* **Your task**:
Nothing outside the range is to be copied. From the entries below, reproduce exactly the lines starting at the one with "point(329, 38)" and ending at the one with "Q: Given the photo above, locate the black electronics", without pictures.

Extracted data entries

==================================================

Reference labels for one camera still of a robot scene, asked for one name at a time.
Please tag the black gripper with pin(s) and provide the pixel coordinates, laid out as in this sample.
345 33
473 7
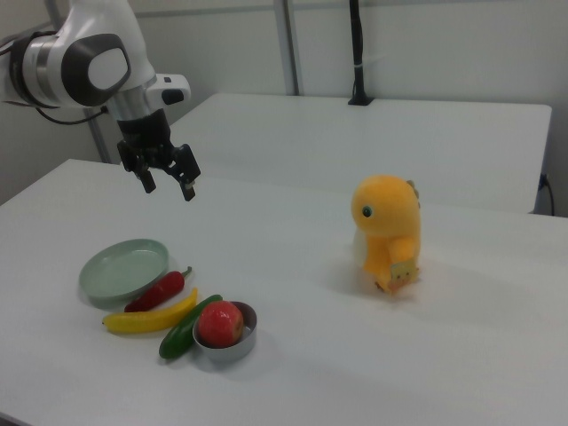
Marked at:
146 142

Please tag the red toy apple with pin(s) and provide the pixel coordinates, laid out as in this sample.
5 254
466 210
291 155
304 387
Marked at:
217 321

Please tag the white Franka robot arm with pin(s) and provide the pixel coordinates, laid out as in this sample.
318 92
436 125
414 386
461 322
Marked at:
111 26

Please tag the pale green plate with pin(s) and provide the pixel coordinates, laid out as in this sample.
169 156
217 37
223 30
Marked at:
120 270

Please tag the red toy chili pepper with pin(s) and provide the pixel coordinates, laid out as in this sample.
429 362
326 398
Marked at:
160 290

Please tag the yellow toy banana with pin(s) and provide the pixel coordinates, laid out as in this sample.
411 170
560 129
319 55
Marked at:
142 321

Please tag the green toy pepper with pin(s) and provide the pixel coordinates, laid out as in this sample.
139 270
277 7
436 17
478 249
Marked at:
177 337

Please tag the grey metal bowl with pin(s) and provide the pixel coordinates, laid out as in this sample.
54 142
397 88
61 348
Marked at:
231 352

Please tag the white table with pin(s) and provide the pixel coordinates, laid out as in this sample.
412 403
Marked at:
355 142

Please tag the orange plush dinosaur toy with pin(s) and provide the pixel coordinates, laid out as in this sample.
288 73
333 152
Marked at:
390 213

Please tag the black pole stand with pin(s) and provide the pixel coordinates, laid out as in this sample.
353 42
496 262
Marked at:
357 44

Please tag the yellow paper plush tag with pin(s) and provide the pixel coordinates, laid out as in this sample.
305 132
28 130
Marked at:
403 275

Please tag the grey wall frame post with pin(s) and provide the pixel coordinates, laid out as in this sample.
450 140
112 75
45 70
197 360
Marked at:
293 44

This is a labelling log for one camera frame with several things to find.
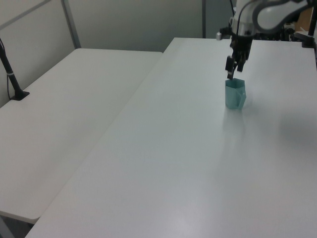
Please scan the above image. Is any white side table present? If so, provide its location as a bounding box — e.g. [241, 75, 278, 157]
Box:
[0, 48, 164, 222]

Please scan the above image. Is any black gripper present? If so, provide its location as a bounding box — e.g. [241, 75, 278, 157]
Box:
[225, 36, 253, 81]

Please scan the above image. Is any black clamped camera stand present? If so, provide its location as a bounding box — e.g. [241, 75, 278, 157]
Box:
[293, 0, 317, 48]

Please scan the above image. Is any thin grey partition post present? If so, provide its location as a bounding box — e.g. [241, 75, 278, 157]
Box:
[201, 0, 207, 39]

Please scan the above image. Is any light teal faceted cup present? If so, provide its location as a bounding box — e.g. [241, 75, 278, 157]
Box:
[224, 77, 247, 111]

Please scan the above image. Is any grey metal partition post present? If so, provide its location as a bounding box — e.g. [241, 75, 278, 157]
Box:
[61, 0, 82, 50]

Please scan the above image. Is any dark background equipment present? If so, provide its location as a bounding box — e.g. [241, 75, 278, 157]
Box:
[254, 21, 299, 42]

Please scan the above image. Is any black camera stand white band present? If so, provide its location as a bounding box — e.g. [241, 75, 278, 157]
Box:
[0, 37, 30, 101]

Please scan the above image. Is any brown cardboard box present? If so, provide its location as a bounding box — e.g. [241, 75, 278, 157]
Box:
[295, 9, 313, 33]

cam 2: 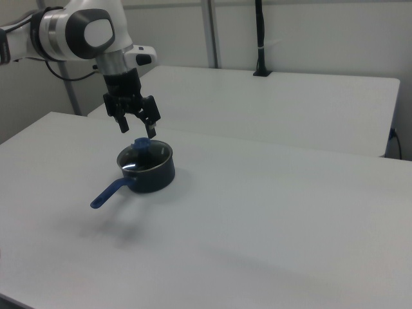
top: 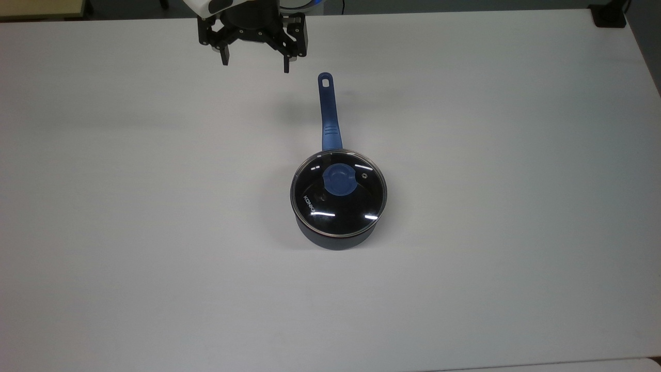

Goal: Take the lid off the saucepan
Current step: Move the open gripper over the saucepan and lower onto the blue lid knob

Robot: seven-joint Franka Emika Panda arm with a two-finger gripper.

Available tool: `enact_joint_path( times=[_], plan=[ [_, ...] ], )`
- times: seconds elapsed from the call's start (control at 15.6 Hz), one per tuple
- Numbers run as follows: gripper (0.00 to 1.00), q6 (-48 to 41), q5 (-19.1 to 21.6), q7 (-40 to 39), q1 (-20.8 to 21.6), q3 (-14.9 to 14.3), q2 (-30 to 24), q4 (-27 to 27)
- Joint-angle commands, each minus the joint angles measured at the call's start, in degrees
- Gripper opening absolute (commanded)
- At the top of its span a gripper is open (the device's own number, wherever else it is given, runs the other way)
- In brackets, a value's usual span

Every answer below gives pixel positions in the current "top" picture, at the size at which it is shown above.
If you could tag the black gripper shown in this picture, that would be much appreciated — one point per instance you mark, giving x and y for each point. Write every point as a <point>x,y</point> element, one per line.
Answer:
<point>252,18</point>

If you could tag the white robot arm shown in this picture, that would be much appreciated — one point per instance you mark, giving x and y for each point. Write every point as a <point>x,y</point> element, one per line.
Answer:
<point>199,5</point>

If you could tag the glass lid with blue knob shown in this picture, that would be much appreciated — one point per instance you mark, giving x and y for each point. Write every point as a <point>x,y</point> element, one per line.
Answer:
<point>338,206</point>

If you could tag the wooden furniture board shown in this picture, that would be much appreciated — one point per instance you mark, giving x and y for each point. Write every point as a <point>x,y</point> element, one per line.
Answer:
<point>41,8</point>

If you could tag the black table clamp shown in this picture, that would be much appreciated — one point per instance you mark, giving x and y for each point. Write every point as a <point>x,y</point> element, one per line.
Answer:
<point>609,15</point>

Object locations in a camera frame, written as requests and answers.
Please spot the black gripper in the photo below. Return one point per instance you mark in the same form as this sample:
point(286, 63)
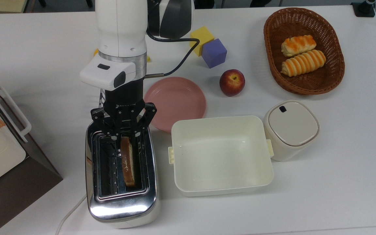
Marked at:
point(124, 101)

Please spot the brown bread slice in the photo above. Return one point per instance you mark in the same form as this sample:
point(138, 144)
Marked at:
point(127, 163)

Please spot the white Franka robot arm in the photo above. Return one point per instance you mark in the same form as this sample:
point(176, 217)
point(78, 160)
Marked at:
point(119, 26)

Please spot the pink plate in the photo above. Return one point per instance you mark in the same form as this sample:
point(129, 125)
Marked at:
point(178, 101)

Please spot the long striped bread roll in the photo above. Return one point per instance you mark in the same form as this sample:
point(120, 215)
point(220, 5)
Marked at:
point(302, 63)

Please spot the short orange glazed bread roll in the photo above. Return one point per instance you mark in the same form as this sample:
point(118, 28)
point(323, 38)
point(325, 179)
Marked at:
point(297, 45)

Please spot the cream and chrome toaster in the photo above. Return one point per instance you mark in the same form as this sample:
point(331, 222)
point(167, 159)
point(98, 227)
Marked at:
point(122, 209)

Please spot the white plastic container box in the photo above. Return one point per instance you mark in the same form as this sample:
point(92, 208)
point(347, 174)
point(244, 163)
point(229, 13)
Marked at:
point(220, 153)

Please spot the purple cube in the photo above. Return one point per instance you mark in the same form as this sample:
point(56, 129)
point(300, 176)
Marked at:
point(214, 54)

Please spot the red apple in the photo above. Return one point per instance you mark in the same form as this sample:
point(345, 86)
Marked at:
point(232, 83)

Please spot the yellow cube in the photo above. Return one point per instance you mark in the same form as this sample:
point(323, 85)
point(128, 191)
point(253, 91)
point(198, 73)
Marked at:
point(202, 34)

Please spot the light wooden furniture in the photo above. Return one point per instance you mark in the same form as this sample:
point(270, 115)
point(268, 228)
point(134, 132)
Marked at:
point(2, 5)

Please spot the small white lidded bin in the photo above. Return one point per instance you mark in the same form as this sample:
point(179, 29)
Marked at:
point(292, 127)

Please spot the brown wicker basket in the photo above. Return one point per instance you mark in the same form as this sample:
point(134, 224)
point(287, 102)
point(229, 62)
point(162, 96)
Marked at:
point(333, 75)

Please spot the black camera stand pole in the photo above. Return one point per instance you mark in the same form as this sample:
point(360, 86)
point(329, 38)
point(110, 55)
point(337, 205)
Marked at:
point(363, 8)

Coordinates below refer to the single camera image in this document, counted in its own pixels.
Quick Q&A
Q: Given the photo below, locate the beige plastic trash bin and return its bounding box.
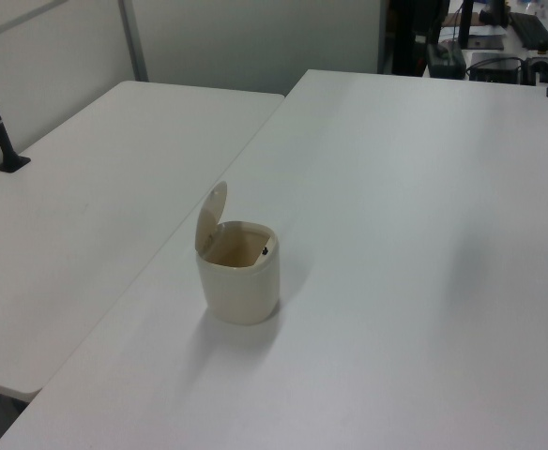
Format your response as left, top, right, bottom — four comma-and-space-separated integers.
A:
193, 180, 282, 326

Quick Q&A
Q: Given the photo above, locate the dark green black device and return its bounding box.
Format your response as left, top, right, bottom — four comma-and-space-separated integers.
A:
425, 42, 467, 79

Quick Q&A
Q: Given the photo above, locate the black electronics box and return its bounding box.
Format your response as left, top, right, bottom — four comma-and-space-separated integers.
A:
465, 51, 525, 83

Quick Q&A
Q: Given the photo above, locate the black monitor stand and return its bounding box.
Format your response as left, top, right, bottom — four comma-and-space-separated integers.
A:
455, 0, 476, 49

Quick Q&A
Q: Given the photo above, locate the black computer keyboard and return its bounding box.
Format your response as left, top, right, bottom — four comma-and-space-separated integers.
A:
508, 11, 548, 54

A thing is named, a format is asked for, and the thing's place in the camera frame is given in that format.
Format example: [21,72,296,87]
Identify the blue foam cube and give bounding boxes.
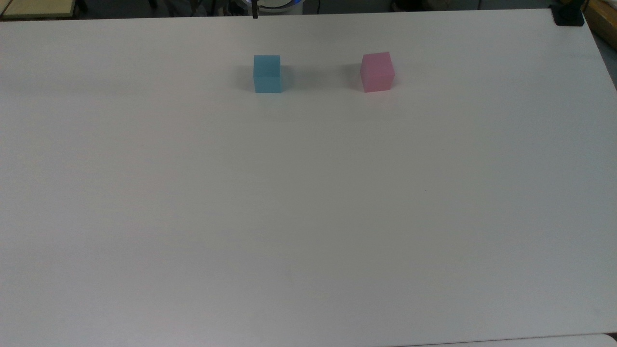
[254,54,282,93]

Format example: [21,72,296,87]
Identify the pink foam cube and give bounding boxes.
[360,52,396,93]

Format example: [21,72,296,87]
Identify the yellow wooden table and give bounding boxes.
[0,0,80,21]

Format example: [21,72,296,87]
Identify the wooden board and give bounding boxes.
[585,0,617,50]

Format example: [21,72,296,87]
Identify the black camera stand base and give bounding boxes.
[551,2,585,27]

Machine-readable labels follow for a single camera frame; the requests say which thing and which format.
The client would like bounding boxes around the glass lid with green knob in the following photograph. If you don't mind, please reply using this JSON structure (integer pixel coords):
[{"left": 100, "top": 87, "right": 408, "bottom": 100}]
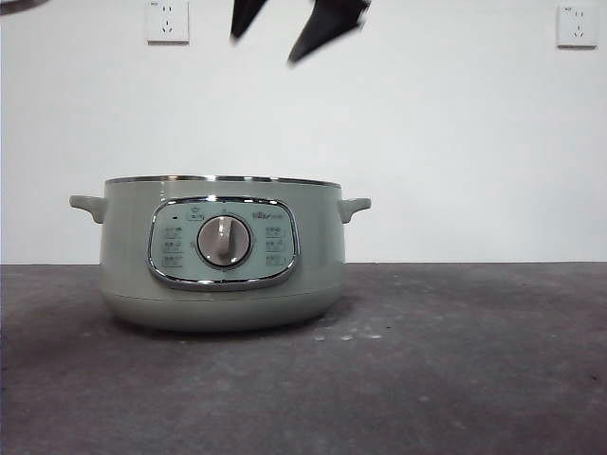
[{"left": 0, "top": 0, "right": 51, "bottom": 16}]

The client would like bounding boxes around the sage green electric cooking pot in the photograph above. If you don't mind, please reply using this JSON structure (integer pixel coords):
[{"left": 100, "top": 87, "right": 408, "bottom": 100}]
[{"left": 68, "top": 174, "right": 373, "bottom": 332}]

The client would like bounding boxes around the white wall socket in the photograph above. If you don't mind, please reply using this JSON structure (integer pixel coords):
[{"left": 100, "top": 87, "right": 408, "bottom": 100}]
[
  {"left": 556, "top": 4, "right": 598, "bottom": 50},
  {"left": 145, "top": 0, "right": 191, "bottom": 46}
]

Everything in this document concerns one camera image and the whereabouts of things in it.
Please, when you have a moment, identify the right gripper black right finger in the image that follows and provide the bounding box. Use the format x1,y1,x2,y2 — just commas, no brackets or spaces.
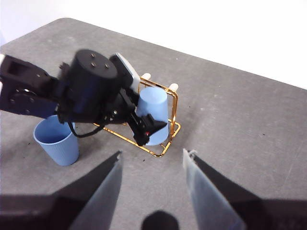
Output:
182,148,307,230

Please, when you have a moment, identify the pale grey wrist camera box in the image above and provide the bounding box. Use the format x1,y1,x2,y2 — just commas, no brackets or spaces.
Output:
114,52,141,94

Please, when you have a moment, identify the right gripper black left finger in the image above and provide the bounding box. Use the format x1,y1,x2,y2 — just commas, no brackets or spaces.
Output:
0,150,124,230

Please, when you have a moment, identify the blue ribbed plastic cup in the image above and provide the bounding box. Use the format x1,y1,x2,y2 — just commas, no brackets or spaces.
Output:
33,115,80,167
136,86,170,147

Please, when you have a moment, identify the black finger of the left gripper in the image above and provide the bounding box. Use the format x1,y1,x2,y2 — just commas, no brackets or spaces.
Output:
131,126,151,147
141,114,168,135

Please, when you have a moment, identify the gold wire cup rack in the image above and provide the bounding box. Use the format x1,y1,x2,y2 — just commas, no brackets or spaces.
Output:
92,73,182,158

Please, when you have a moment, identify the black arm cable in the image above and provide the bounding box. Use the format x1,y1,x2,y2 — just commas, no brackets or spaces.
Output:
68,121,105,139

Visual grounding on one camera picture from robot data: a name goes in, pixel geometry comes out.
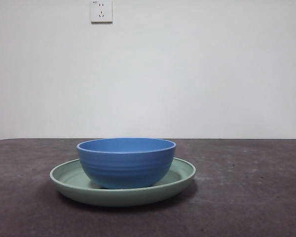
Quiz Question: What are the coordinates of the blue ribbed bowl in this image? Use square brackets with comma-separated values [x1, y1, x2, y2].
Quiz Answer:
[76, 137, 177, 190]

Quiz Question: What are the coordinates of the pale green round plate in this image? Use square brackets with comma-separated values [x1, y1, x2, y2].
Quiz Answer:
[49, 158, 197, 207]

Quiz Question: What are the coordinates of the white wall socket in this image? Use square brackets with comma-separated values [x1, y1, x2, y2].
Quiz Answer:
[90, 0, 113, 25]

==================================================

* **Solution to the exercise**:
point(329, 38)
point(110, 55)
point(337, 205)
Marked at:
point(363, 8)

Coordinates below refer to the single camera image in this document, counted in its own pixels.
Quick Q&A
Q: Given the photo below, locate the beige plastic trash bin and return its bounding box.
Format your response as left, top, right, bottom — four comma-and-space-separated integers.
A:
193, 180, 282, 326

Quick Q&A
Q: Given the photo above, locate the dark green black device and return its bounding box.
Format your response as left, top, right, bottom — four comma-and-space-separated integers.
A:
425, 42, 467, 79

Quick Q&A
Q: Given the photo above, locate the black electronics box and return its bounding box.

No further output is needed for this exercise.